The summer is here! The official start of the summer in the UK is a momentous occasion and is triggered on the day that supermarkets move the bottles of Pimms to the shelves at the front of the store. British people then celebrate this by adorning themselves with their traditional red skin colouring.

But with summer comes the kind of heat that would make even Ned Stark suggest that winter might not be on the way for a while. And if there is one place that doesn’t do well in the heat it’s labs. So to help all researchers stuck indoors in a fluorescent lit box here are some ways you can stay cool.

1. Have an outdoor lab

This is by far the easiest for some and the hardest for others. Many scientists don’t actually work in labs, they work in fields, boats, submarines, space stations, zoos, schools, and coffee shops.

If you’re a scientist working in one of these locations you already have either a cooler workplace to start with OR need a set of advice so specific to your work place that I’m not sure I have the time to devote to all the different ways (e.g. zoo staff, have an elephant fan you with its ears, I saw it in a Disney movie so I’m sure that’s a legit thing). So I apologise to those people but sadly these tips are mostly for the poor shmucks stuck indoors.

If you are one of those shmucks then my first bit of advice is find some science to do outdoors. There’s lots of science out there and then you won’t be labeled as a shmucks by some blog article.

2. Frozen bottle of water

Fans are both an obvious and cheap solution to keeping cool in the summer. But the biggest problem with fans is that they simply push warm air in your face which is initially nice but quickly loses it’s novelty value.

An upgrade to this is to make your fan into some impromptu air conditioning by sticking a frozen bottle of water in front of it. As the fan blows air at your face it now passes over the bottle chilling it nicely and leaving you with a nice cool breeze. Isn’t physics great!

The only problem with that can be that you need to plan in advance and have frozen the bottle, but most labs have freezers full of random samples and bottles of stuff that you can replace the bottle with.
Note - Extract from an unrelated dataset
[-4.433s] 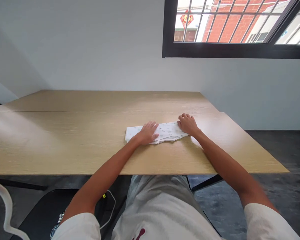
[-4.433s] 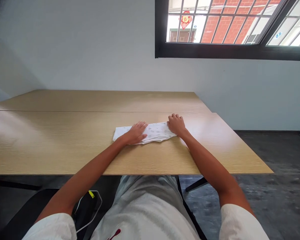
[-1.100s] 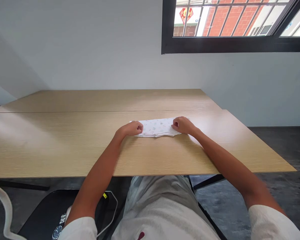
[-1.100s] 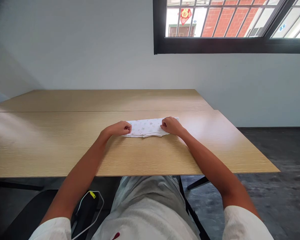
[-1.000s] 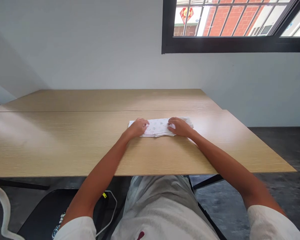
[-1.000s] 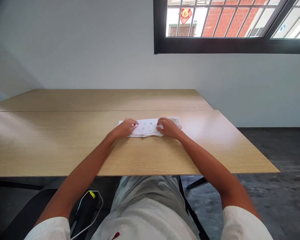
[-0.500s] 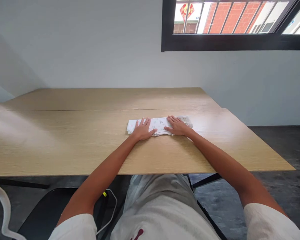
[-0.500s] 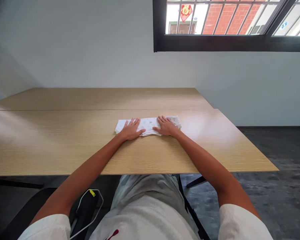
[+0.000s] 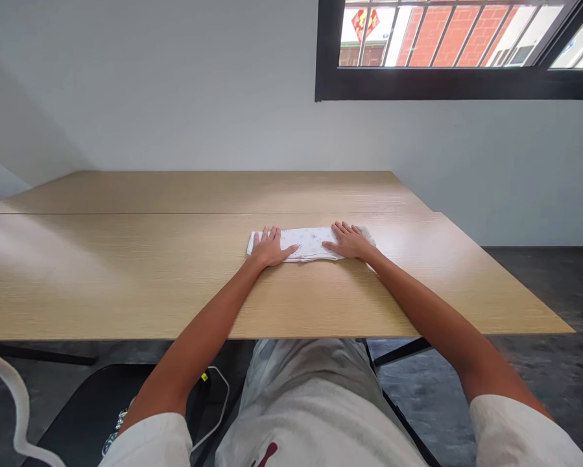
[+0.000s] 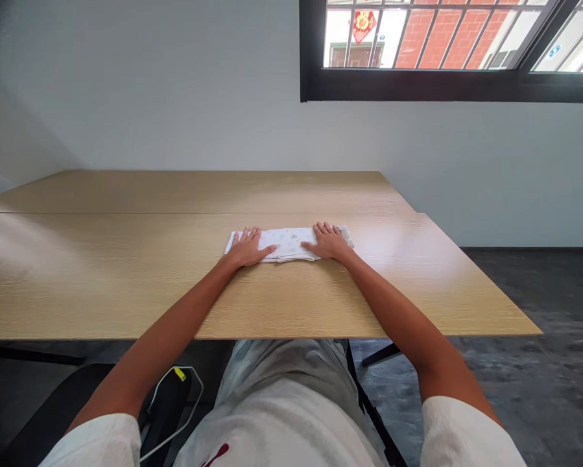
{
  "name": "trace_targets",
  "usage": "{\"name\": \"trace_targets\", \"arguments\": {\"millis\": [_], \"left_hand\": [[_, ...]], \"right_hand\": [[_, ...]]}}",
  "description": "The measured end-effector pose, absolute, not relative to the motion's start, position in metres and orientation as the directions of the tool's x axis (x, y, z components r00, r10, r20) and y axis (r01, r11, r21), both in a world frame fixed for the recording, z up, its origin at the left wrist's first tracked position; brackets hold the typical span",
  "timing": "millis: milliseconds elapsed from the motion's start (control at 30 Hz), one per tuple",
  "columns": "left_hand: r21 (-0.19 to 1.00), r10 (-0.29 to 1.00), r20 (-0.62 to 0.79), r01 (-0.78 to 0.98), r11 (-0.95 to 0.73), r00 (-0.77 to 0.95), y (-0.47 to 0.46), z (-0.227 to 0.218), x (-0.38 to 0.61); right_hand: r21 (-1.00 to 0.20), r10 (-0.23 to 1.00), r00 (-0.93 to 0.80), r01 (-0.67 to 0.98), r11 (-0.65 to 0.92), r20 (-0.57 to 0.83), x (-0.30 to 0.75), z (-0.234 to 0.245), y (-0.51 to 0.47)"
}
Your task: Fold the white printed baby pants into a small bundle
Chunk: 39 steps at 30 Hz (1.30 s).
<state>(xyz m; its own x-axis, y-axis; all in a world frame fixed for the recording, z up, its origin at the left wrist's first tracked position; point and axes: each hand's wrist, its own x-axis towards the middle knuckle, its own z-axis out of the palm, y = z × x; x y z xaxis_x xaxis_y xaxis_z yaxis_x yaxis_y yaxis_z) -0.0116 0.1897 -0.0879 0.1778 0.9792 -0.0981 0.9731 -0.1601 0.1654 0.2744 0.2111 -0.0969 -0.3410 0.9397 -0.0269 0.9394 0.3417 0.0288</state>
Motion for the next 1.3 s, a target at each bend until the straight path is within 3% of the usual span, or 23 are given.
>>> {"name": "trace_targets", "arguments": {"millis": [233,400,567,700,800,900,1033,1133,1300], "left_hand": [[0.136,0.956,-0.064,0.951,-0.277,0.288,0.175,-0.079,-0.005],[0.095,0.978,-0.132,0.984,-0.148,0.159,0.16,-0.067,0.004],[0.079,0.972,-0.063,0.972,-0.219,0.224,0.176,-0.063,-0.013],[0.137,0.948,-0.084,0.946,-0.294,0.307,0.198,-0.063,-0.04],[0.165,0.965,0.055,0.951,-0.262,0.256,0.205,-0.064,-0.05],[0.207,0.971,0.148,0.954,-0.217,0.189,0.205,-0.065,-0.05],[0.258,0.977,0.106,0.943,-0.208,0.187,0.203,-0.066,-0.046],[0.259,0.977,0.057,0.942,-0.215,0.207,0.199,-0.062,-0.046],[0.244,0.946,-0.059,0.923,-0.297,0.32,0.197,-0.06,-0.048]], "right_hand": [[0.038,0.948,-0.315,0.948,0.316,-0.04,0.276,-0.083,0.197],[0.028,0.976,-0.199,0.979,0.202,-0.087,0.299,-0.065,0.198],[-0.036,0.98,-0.132,0.991,0.128,-0.149,0.318,-0.04,0.196],[-0.267,0.826,-0.414,0.905,0.331,-0.381,0.305,-0.017,0.172],[-0.447,0.621,-0.652,0.755,0.48,-0.436,0.282,-0.014,0.149],[-0.471,0.599,-0.733,0.673,0.57,-0.321,0.259,-0.023,0.131],[-0.428,0.626,-0.778,0.551,0.716,0.046,0.236,-0.029,0.116],[-0.461,0.469,-0.866,0.35,0.815,0.172,0.223,-0.033,0.107],[-0.497,0.224,-0.942,0.073,0.865,0.25,0.2,-0.051,0.088]]}}
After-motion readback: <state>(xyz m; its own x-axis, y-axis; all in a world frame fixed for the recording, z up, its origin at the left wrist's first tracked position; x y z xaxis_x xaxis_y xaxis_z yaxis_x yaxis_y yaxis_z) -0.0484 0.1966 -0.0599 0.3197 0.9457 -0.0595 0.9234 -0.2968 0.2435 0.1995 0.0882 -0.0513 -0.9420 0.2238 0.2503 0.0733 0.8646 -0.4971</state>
And weirdly, if you make a version of this using bottles of frozen horse serum no one else is all that bothered about trying to share it with you.

 

3. Air vents in your lab coat (bonus for rigging them up with fans)

Personal protective equipment (PPE) is a vital part of staying alive and un-burnt, lasered or attacked by bees, in the lab. Sadly however, designers of PPE are annoyingly safety obsessed and never consider the summer wear impact of their items.

Luckily this can be corrected with some very careful alterations. Lab coats in particular can be much more comfortable if you look for ways to summer them up a bit. Now as tempting as it is, rolling up the sleeves (or in one case I saw, removing them all together) is not a good idea. Amazingly your arms are quite important and a very likely part of yourself to get damaged with spills. So removing this layer of protection is not very sensible.

The back is a much safer place to make modifications, because unless you have very prank prone colleagues your back is normally pretty safe and spends most of its time facing away from the nasty science. I’m not endorsing the idea of now making yourself a backless lab coat but cutting two slits in the side on your back really can make all the difference.

4. Disconnect all the computers

The summer is hot because the big yellow ball thing is outside making it hot. But like in a horror movie you might be surprised to hear that some of the heat is coming from inside the house!!… err lab.

There are big sources of heat in labs. The first is people. You kick out approximately 400 BTUs of heat into the surrounding environment. You are kicking out the equivalent heat of a small portable heater just by being you. But as we’ve already covered moving to an outdoor lab in the first tip I think we’ll assume that you being in the lab is an un-changable constant. Which leaves us with the second source of heat, computers.

Science runs on computers. It is really really hard to do most research without at some point having a computer attached to a beige piece of equipment. It’s not impossible, I mean sometimes the equipment is black or grey instead.

But while the computers are often pretty necessary, what isn’t necessary is scientist’s slightly superstitious inability to ever turn them off. Go round the lab and turn off all the computers that are really only on ‘just in case I want to run a quick sample’. If you get resistance along the lines of “but it won’t when we turn it back on” then I would suggest you explain to that researcher that power cuts happen and that they might want to consider maybe fixing that rather than having an always on computer.

Although this advice doesn’t apply if there’s only one computer that has a working internet browser and you use it to read ErrantScience every week. That computer you should leave on and maybe relocate your special fan to in front of it.


2 Comments

Helen C · 28 June 2018 at 05:32

Perhaps instead of cutting the back off a Lab coat you could wear it back to front – saves time and effort!

Adam Golightly · 23 April 2020 at 00:38

I can see how it could be really useful for a business to make sure that they can run their lab well and make sure that their items are cooler. Getting a refrigerator could be really useful for them. It was interesting to learn about how lab coats can be more comfortable so that they don’t have to be removed in the Summer.